Work required: Please copy out the entries below exactly, beginning with the line that contains "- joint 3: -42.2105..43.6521" and ending with the line that contains "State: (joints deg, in", and include nothing outside that span.

Material to process:
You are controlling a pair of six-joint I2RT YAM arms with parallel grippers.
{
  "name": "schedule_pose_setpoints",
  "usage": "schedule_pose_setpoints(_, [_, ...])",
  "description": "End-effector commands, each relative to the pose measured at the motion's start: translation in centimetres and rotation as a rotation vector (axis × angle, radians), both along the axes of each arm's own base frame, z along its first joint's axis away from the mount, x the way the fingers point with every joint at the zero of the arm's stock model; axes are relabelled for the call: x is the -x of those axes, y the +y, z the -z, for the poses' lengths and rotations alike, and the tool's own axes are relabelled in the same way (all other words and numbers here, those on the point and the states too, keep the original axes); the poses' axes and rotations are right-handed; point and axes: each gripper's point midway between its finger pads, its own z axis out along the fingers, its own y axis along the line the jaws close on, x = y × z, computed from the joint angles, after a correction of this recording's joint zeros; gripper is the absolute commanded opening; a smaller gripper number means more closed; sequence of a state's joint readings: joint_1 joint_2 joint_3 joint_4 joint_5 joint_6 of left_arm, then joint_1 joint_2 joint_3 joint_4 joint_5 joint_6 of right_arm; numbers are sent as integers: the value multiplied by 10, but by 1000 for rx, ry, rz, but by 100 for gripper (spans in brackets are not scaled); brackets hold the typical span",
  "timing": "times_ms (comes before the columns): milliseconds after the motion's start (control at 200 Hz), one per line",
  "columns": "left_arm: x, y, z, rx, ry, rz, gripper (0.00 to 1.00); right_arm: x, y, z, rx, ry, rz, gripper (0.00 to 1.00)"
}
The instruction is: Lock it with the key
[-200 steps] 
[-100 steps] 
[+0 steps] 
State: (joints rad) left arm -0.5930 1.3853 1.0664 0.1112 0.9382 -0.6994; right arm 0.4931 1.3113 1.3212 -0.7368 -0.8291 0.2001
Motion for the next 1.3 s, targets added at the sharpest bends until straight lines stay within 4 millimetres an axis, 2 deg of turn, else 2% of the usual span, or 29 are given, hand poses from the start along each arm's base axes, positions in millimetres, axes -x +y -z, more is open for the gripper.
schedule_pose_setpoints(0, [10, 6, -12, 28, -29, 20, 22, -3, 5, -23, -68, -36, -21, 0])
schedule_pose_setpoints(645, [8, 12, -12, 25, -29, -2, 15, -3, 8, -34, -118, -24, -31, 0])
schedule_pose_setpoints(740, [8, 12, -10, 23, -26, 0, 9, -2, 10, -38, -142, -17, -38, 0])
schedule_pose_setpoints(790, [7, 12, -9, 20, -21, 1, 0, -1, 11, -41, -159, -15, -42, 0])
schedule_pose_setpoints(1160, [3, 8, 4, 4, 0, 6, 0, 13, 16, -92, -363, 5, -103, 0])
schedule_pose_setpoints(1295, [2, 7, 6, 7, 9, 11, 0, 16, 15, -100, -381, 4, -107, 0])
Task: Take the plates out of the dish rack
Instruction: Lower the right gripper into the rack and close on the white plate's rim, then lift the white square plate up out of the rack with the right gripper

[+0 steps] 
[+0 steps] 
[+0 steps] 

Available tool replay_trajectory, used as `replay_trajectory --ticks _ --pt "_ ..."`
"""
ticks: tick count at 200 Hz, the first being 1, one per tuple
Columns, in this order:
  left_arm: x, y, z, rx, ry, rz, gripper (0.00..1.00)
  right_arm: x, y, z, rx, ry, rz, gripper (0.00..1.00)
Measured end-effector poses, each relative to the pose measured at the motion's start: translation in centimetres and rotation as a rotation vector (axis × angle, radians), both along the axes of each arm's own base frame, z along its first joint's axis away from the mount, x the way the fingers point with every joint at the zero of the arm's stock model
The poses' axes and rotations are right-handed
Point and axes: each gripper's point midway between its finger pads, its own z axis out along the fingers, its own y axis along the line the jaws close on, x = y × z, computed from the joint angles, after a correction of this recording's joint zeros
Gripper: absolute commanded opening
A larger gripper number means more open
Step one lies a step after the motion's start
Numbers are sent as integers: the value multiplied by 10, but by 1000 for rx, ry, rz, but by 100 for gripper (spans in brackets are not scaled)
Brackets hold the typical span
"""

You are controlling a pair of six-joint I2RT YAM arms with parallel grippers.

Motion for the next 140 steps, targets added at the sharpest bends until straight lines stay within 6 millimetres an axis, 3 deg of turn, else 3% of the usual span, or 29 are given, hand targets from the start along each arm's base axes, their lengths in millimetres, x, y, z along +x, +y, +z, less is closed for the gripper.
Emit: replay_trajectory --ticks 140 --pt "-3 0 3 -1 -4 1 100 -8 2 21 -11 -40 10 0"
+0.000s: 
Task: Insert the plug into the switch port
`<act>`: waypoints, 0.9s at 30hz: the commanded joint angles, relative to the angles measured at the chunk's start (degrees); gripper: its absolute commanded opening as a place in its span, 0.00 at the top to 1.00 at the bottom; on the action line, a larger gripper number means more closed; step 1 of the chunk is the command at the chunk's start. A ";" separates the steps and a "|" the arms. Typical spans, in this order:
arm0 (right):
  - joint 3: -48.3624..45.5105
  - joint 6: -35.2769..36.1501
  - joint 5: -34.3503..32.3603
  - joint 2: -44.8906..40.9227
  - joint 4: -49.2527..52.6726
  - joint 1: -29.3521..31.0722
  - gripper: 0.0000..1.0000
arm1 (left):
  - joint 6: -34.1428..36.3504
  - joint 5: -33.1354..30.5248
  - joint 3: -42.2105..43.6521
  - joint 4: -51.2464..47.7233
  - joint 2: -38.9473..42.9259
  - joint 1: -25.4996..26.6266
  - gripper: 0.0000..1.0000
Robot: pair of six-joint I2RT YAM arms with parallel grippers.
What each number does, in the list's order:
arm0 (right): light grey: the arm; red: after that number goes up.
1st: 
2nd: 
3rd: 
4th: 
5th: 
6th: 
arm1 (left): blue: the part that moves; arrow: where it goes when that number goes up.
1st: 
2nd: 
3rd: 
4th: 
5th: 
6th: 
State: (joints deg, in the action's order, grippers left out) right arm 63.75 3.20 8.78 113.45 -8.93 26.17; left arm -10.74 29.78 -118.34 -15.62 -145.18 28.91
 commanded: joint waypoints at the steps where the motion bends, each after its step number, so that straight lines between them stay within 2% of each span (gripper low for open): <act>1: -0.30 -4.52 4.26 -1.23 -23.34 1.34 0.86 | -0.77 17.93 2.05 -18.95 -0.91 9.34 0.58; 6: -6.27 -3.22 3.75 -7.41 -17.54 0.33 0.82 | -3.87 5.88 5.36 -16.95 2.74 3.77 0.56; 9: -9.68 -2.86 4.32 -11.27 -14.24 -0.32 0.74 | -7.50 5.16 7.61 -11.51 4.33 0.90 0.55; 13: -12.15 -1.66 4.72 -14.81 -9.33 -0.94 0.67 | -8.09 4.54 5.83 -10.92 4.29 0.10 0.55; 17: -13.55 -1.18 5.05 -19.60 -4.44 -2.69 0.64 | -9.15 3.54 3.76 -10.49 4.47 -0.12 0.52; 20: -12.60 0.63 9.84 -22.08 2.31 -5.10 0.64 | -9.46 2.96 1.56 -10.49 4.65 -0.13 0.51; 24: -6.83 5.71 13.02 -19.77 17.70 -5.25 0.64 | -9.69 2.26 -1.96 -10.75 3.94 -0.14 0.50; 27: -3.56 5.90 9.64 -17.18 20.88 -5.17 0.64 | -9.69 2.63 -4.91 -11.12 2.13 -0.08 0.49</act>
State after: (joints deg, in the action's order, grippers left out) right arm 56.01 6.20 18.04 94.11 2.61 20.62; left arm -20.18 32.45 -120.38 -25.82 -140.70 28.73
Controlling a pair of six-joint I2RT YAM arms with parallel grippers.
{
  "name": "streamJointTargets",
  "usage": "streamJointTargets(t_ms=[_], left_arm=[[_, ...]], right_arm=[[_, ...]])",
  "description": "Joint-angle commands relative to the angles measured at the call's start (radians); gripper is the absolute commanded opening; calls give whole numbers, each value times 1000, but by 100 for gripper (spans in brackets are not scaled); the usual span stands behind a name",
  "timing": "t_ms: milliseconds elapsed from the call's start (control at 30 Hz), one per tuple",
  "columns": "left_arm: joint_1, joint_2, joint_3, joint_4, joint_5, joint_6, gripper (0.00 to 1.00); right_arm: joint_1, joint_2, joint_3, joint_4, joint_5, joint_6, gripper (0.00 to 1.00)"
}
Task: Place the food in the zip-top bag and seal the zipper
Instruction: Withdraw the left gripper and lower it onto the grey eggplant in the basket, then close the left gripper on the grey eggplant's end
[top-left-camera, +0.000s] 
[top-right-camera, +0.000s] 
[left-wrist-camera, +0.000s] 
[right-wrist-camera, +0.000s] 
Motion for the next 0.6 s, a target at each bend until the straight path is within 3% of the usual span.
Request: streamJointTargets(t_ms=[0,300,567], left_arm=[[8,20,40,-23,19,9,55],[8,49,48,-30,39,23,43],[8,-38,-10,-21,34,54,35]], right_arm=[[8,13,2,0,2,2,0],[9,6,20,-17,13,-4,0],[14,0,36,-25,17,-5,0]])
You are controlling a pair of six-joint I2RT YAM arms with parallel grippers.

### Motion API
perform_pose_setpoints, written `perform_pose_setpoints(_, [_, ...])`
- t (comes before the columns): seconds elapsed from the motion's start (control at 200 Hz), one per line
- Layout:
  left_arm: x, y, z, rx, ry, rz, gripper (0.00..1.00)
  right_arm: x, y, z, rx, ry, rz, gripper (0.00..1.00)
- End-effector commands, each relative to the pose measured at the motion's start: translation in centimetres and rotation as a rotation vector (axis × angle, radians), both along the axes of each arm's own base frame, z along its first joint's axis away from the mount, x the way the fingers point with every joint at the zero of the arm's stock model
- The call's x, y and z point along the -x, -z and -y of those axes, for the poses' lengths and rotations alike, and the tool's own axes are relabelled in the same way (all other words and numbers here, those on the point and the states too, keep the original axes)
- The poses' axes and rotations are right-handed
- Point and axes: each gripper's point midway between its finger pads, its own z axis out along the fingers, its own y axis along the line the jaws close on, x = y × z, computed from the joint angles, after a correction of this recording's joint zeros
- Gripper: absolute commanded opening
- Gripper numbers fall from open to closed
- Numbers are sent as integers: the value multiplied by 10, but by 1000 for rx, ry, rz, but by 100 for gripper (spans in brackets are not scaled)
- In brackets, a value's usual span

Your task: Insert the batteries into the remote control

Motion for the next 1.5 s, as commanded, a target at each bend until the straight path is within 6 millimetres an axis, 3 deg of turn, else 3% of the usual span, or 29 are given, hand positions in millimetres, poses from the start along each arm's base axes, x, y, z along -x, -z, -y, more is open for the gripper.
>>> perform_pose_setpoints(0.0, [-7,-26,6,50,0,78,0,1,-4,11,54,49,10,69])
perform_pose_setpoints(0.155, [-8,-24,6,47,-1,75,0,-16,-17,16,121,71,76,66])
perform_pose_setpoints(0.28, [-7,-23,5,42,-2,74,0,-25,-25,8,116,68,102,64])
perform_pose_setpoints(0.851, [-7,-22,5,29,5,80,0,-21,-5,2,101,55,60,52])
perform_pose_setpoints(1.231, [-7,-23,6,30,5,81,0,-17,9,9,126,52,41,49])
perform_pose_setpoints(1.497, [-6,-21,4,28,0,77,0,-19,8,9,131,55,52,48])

Finished exercise:
  - joint 3: -42.2105..43.6521
  - joint 4: -51.2464..47.7233
  - joint 2: -38.9473..42.9259
  - joint 1: -25.4996..26.6266
  - gripper: 0.0000..1.0000
Robot: pair of six-joint I2RT YAM arms with parallel grippers.
What each number does, in the list's order:
arm0 (right): light grey: the arm; red: after that number goes up.
1st: 
2nd: 
3rd: 
4th: 
5th: 
6th: 
arm1 (left): blue: the part that moves; arrow: where it goes when that number goes up.
1st: 
2nd: 
3rd: 
4th: 
5th: 
6th: 
State: (joints deg, in the action's order, grippers left out) right arm 63.75 3.20 8.78 113.45 -8.93 26.17; left arm -10.74 29.78 -118.34 -15.62 -145.18 28.91

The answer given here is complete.